The Pentagon's Ever-Changing War Stories

November 14th, 2003 10:30 AM

http://www.villagevoice.com/issues/0347/mondo6.php

 

WASHINGTON, D.C.—As the other countries of the world try to wiggle out of their commitments to the "coalition" that seeks to liberate Iraq, the Rummy ship of state keeps on going. Brushing aside suggestions that he resign, the Secretary of Defense, like any war lord, instead reaches for more power over his fiefdom. The immediate case is the right to overhaul work rules covering 746,000 civilian employees of the Pentagon. Congress meekly complied so that Rummy might better organize and administer the workforce to fight terrorists. Now, in the process of fighting the war on terror, Rumsfeld can use the new system to limit workers' rights to collective bargaining. "By giving the Secretary of Defense the authority to decide who reviews disputes, the issues to be reviewed, and the standard of review, this bill appears to hand one party the final say on all labor and management issues," said Senator Daniel Akaka, the Hawaii Democrat, during the debate. "This language is inconsistent with the concept of good-faith bargaining between equals."

 

Meanwhile, in Washington Rummy has transformed himself from corporate henchman to a crusty old guy who can say anything any time with few repercussions.
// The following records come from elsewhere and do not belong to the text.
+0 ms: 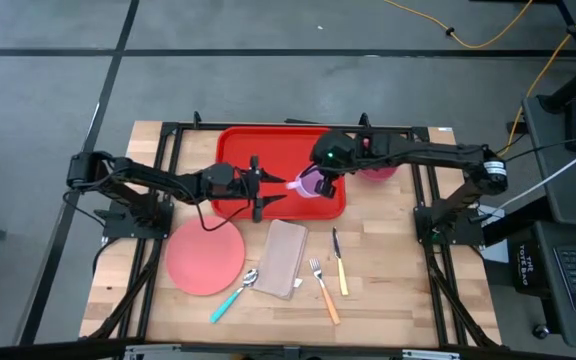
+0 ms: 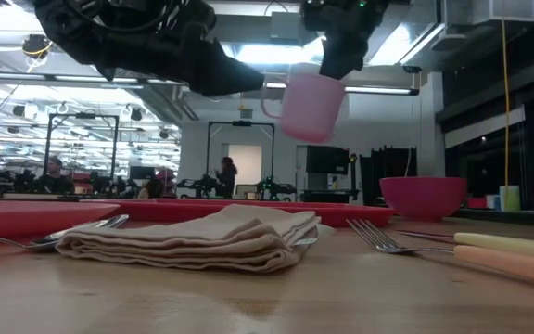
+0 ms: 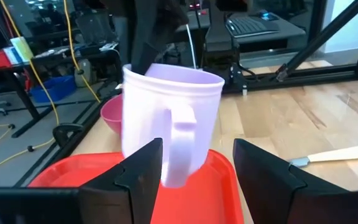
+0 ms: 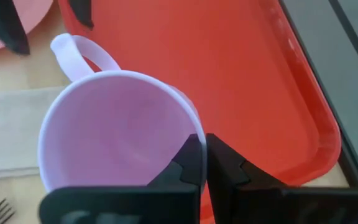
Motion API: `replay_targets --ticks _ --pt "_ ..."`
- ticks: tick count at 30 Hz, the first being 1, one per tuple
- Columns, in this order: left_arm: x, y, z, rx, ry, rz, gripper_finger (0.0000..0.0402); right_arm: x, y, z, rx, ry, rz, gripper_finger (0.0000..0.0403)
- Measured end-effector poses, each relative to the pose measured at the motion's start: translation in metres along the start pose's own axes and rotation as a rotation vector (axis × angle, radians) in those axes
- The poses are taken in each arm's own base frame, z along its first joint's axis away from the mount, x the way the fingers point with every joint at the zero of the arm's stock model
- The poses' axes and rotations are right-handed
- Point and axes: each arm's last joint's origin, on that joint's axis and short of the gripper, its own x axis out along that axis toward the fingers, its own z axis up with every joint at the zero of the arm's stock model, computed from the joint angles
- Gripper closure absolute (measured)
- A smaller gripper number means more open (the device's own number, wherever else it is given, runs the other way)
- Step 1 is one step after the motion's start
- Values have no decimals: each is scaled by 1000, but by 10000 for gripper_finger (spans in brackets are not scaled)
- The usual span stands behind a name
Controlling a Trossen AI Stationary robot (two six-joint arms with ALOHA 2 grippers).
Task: Set up tray
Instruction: Put the purple mug on top of the orange serving tray
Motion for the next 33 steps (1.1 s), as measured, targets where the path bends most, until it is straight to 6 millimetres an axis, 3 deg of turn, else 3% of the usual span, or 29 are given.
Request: replay_targets --ticks 14,33 --pt "0 1 0 20 5 25 214 6 2 12 -17 -11 25 393" --pt "0 7 -3 52 33 90 273 6 -6 14 23 -19 14 393"
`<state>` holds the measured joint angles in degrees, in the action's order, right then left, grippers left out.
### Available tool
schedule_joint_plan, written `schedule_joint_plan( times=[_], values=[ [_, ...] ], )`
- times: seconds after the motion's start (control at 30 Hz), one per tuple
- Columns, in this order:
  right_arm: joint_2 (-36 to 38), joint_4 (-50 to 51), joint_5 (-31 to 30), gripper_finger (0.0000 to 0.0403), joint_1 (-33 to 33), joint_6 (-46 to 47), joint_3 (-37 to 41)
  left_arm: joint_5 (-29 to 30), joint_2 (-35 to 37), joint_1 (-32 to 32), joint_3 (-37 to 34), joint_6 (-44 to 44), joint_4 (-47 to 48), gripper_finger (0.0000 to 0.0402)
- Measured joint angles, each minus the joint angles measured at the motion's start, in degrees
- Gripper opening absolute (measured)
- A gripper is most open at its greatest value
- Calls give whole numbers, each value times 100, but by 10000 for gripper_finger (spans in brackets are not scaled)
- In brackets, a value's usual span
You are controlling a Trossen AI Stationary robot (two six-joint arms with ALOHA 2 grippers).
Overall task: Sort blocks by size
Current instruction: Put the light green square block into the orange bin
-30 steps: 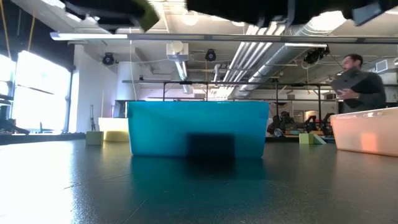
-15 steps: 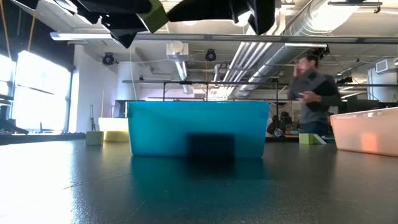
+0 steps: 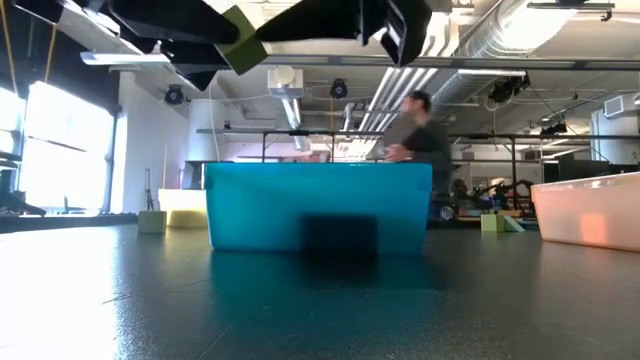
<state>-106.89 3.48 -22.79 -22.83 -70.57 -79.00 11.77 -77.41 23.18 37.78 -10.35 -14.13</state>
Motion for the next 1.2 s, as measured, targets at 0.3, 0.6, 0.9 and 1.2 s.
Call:
schedule_joint_plan(
  times=[0.3, 0.6, 0.9, 1.2],
  values=[
    [-306, -142, -83, 245, 108, 25, 9, -120, 3, -83, 9, -12, -131, 115],
    [-304, -197, -103, 188, 140, 669, 9, -136, 2, -80, 9, -16, -118, 116],
    [-291, 137, 40, 129, 125, 1932, 0, -175, 22, -81, 9, -2, -33, 164],
    [-264, 1418, -323, 129, -46, 3935, 364, 198, 566, -74, 15, -152, 872, 168]
  ],
)
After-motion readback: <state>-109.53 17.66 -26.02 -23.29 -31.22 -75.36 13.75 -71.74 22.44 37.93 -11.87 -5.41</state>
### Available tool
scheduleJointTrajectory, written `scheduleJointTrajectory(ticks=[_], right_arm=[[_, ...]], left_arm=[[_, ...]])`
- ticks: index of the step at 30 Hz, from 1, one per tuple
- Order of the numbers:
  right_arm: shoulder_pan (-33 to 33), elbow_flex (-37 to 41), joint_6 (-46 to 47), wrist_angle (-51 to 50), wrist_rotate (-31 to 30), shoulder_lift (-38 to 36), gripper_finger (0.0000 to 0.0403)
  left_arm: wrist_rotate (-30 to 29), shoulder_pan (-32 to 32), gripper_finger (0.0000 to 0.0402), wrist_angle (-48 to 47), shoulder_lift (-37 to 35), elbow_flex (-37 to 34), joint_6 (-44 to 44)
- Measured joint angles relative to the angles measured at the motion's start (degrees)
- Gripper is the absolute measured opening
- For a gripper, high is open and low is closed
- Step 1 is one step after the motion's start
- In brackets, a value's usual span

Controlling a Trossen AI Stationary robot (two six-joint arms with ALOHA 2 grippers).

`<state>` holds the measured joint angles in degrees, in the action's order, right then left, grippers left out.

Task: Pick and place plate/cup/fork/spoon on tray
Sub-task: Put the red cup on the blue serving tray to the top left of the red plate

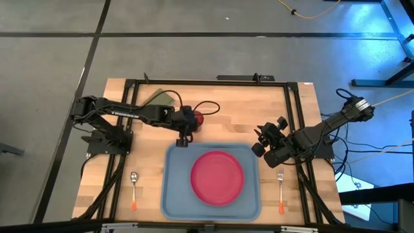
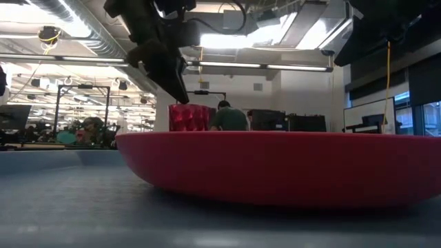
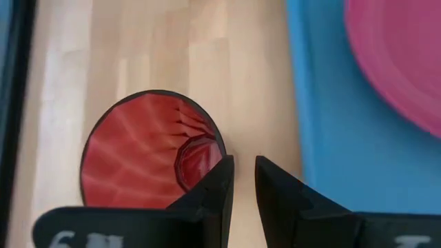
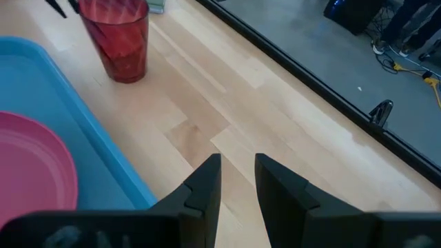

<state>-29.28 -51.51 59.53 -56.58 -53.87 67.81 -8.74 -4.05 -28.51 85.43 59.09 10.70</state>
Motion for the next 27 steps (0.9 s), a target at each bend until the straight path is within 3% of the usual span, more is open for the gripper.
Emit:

Last year he wanted to set up a special propaganda bureau called the Office of Strategic Influence, but he had to close it down amid reports it was putting out false information in an effort to sway public opinion. In late October he told The Washington Times he wants a "21st-century information agency in the government" to help fight a "war of ideas."

 

Office or no office, Rumsfeld goes forward. Take for example a deal inked recently between 18 local stations and the Pentagon. According to The Washington Post, Rumsfeld plans to "blitz" the country with individual interviews on stations from Boston to Seattle over a three-week period—provided that each station also agree to air interviews with Rumsfeld's underlings at the Pentagon, such as Paul Wolfowitz, Occupation Chief Paul Bremer, and General John Abizaid, who runs the Central Command.

 

The right-wing pols just adore Rummy. "I wish you could be in the den of our home sometime when Don Rumsfeld is being interviewed by the press, how he can handle it," Jesse Helms told the crowd in Greensboro, North Carolina, last month at the opening of a building named in the former Senator's honor. "He makes . . . a lot of them regret that they asked the question the way they did. [Laughter.] . . . There is no spin with this gentleman. He tells the truth. He always calls it as he sees it. And America is lucky to have him serving at such a critical time."

 

When it comes to the war, with or without the 21st-century bureau of propaganda, Rumsfeld's Pentagon says one thing one day and something else the next. Take the case of the so-called foreign fighters who the Pentagon has been insisting are staging the guerrilla attacks in the Sunni triangle. Last month Rumsfeld and the Pentagon spinsters were saying the guerrillas were foreign terrorists who had infiltrated Iraq from places like Syria, and were indeed members of the same groups fighting the Israelis. "Asked where those conducting the attacks are coming from," The Washington Times reported in late October, "Mr. Rumsfeld said one suspected terrorist arrested in the last 48 hours claimed to be Syrian. 'I think he was probably a Yemeni,' Mr. Rumsfeld said, adding that between 200 and 300 non-Iraqis have been arrested in Iraq 'and the high percentage were from Syria and Lebanon."

 

But on November 13 The Washington Post reported that intelligence officers in Iraq think the guerrillas are not from outside the country, but Iraqis. The Post writes, "Earlier this week Army Lieutenant General Ricardo Sanchez said that only "probably a couple hundred" fighters have come from Syria, Egypt, Yemen, Sudan, and other countries in the region."

 

So, in late October the 200-300 fighters were cited as evidence of the foreign terrorists at work in Iraq, while in early November the 200-300 foreigners are evidence of how small the foreign influence appears to be.

 

What endears Rummy to the press is the way he calmly sails ahead. Consider this exchange at a recent press conference:

 

Q: Mr. Secretary?

 

Rumsfeld: Yeah.

 

Q: At the same time, Mr. Secretary, your Deputy, Paul Wolfowitz, was there last week at the Al Rashid Hotel and there was an attack and, in fact, one American officer was killed. Mr. Wolfowitz was shaken up. Isn't that evidence that in fact things are not as peaceful there as sometimes you would like to see them portrayed?

 

Rumsfeld: It seems to me that doesn't really follow. The fact of the matter is in any major city in the world, there are attacks of various types that take place . . .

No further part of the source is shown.